Healthy Living Feature
The Enneagram
A Path to Self-Discovery

Inside the Enneagram Institute in Stone Ridge
According to the Enneagram Institute, every person embodies characteristics of each number of the Enneagram but will have only one primary type they identify with. Riso and Hudson refer to the nine types with the following titles: One is the reformer, two the helper, three the achiever, four the individualist, five the investigator, six the loyalist, seven the enthusiast, eight the challenger, and nine the peacemaker. Different authors may label the types in different terms, but the attributes generally stay the same. The institute offers the Riso-Hudson Enneagram Type Indicator (RHETI) test on its website, which allows participants to answer questions about their feelings, behavior, and outlook, to get an idea of which type they are.
“Taking tests can be helpful as a way of eliminating most of the possibilities fairly quickly,” Riso says. “Then, you must read the descriptions carefully and do some observation. The point of the Enneagram is to help us to become better self-observers so that we can be free of old, self-destructive patterns, not just to find some sort of new psychological label for ourselves. You will continue to find bits of yourself in all nine types—but when you find your core type, it should come as a revelation, a relief, an embarrassment, a welcome home, and an invitation to see yourself in an entirely new way.”
Once the basic type is determined, the interplay within the symbol can be assessed. Each type is affected by a dominant “wing,” or one of the numbers at each of its sides. A type four (individualist) with a three (achiever) wing merges the four’s creativity and desire for self-improvement with the three’s inherent ambition and goal-setting, while a four with a five (observer) wing combines four’s creativity with five’s perceptiveness and originality. Depending on our development, our type is influenced by other numbers in the lines of the Enneagram symbol, which serves as directions of integration or disintegration. As an example, a type one (reformer) under stress may disintegrate to four, taking on moody and irrational traits associated with that number. When we make a choice to pursue personal growth, we move in the direction of integration. In that case, a one would take on the spontaneity and joyfulness of the type seven (enthusiast) it’s connected to.
While it’s believed that we are born with a primary number, the Enneagram also has instinctual variants within numbers that some believe are more based on the way we were raised. These self-preservation, social, and sexual instincts also influence aspects of our personalities within our type.

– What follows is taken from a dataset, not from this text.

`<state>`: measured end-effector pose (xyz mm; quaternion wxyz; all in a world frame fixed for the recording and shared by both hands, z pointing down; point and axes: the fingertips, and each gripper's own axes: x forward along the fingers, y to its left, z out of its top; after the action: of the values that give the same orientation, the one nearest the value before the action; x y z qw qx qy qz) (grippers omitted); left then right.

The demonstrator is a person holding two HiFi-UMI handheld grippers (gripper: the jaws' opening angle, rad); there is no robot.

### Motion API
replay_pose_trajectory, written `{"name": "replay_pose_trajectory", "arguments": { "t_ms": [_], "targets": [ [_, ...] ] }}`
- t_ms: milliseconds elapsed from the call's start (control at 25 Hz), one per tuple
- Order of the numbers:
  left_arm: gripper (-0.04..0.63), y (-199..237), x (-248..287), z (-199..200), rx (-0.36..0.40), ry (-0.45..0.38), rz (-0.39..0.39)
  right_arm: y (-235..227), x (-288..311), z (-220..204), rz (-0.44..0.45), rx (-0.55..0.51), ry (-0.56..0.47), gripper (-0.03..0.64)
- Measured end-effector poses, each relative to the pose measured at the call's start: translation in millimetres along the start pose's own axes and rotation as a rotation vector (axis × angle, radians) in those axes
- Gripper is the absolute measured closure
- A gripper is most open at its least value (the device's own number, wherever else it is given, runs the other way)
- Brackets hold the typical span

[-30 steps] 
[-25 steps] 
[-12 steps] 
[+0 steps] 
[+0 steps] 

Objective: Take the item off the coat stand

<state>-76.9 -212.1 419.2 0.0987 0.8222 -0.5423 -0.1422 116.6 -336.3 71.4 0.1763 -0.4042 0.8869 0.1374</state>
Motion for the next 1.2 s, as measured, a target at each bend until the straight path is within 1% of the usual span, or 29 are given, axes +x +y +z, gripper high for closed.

One of Riso’s most significant contributions to the study of the Enneagram is his defining the levels of development within a type. Each person in each type is influenced by a number of factors in their lives that can render them at different levels of development. Riso uses the example of Martin Luther King and Saddam Hussein—both were type eight but at very different levels of the number. To move through the levels of unhealthy and average to attain a healthy status, Riso says you have to have awareness and be able to go against the habits of your personality type.
“The levels are a measure of our fixation—and the measure of how asleep we are to ourselves and to reality,” he says. “A person who is low in the levels is so asleep to themselves, so alienated from the truth of who they are, that they cannot see themselves. They need the help of some external force. Enneagram knowledge alone is not enough. They need therapy or a spiritual teacher, a guide to greater awareness and objectivity. You need somebody to act as an external mirror and guide you to a new understanding of reality.”
Correctly determining your type and its other influences is the first step on a path that can lead to personal growth, relationship improvement, and better parenting. Taylor says that when she and her partner began utilizing the Enneagram, it removed a strain from their relationship.
“[My partner] and I used it as a way to understand why we were so different in a relationship,” she said. “It was like, ‘Okay this isn’t just you not meeting my needs or me not being there for you, this is about our expectations, they’re different. What we’re trying to get out of the world is different. How we’re trying to be in the world is different. No wonder it’s hard for us to understand each other.’ It really helped us in that basic way of accepting each other more.”